2.2. Study on Micro Flooding Mechanism of Key Parameters of Gel Particles

In this study, we change the heterogeneous distribution form of the model, the size of the injected particles, and the concentration of the injected particles. We compare the microscopic profile control effects under different key parameters of the gel particle profile control agent.

2.2.1. Heterogeneous Distribution Form of the Model

Changing the form of the heterogeneous distribution, the vertical placement represents vertical heterogeneity, while the horizontal placement represents plane heterogeneity. Comparing the experimental results of Experiment 1 and Experiment 2, as shown in Figure 4 and Figure 5, the colorless liquid area in the subsequent water flooding represents water after high-temperature fading. The red circle indicates oil, the black circle represents gel particles, and the green arrow indicates the inlet and outlet. Under the condition of longitudinal heterogeneity, the water flooding efficiency is highest in the permeability section. Simultaneously, the influence of gravity causes an excess accumulation of the remaining oil in the upper part of the permeable section. However, sizable pockets of remaining oil are still observed in the lowest part of the low-permeability section, highlighting that pore size remains a critical factor in the formation of residual oil. The type of residual oil after water flooding is mainly contiguous residual oil. A large number of unexpanded gel particles enter the hypertonic channel. After 72 h of thermal expansion of gel particles in the model, large pores can be effectively blocked. A large amount of contiguous residual oil is dispersed into residual droplets through subsequent water flooding and peristaltic gel particles, and then it flows out with the water [35,36,37] (Figure 6). The remaining oil distribution in the three permeable sections after water flooding under the plane heterogeneity is relatively uniform, mainly existing in parallel throats and multi-branch clusters. The presence of expansion particles enables the efficient utilization of residual oil in the three penetration sections. However, the effectiveness primarily depends on profile adjustments, and the oil displacement effect is not particularly significant. From an overall perspective of the profile control effect image, the gravitational impact of vertical heterogeneity affects the water flooding effect. When it comes to controlling displacement in a longitudinal heterogeneous reservoir, the impact of expansion particles surpasses that of a transverse heterogeneous reservoir. This observation is further supported by the analysis conducted on the enhanced oil recovery (EOR) below.

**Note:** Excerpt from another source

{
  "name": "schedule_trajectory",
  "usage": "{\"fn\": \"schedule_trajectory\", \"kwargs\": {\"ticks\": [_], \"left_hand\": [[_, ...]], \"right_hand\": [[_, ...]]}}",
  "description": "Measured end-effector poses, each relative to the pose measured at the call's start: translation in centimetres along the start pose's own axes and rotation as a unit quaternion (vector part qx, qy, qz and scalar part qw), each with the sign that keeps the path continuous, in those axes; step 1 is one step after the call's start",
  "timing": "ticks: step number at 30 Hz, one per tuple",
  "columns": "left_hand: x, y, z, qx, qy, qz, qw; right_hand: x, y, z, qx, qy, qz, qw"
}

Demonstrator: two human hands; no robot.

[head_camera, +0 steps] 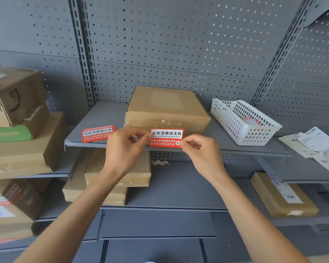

2.2.2. Different Injection Particle Sizes

By changing the injection particle size, the experimental results of Experiment 1 and Experiment 3 are compared. Figure 4 and Figure 7 show that 10 wt% submicron particles (600 nm) can penetrate the middle/high/low-permeability sections. The subsequent water flooding can produce steering in these sections, leading to the effective utilization of the remaining oil. The 10 wt% micron particles (2.63 μm) primarily flow into the main channel (20–30 μm) of the high-permeability section, causing a significant plugging effect, while they hardly enter the medium- and low-permeability sections. Therefore, the subsequent water flooding mainly turns to the medium- and high-permeability remaining oil area and continues to advance along the larger pores in the low-permeability section. During subsequent water flooding process after 72 h of heat preservation, the particles disperse and deform from their original plugging position to other areas, creating an oil displacement effect. They deform through the fine pore throat to form re-displacement and plugging (Figure 8). From the pressure data in Table 1, it can be seen that the subsequent water flooding pressure in Experiment 1 and Experiment 3 is 0.11 MPa and 0.13 MPa, respectively. The better the pressure-lifting effect of large particles, the more effective the plugging effect, and the stronger the subsequent liquid flow steering ability. However, when combined with the experimental image comparison results mentioned above, it can be observed that its profile control effect in the low permeability section is inferior to that of small particles. It can be observed that increasing the size of injected particles can elevate the injection pressure and counteract the large capillary force of small pore throats. However, due to its large particle size, it fails to enter the large pore channels of the low-permeability section effectively. This limitation hinders the improvement the internal heterogeneity in the low permeability section, resulting in a poor outcome in enhancing oil recovery. Therefore, when selecting the injection particle size of the profile control agent, it is important not only to consider the pressurization effects but also to comprehensively consider the migration and plugging effect in different permeability sections.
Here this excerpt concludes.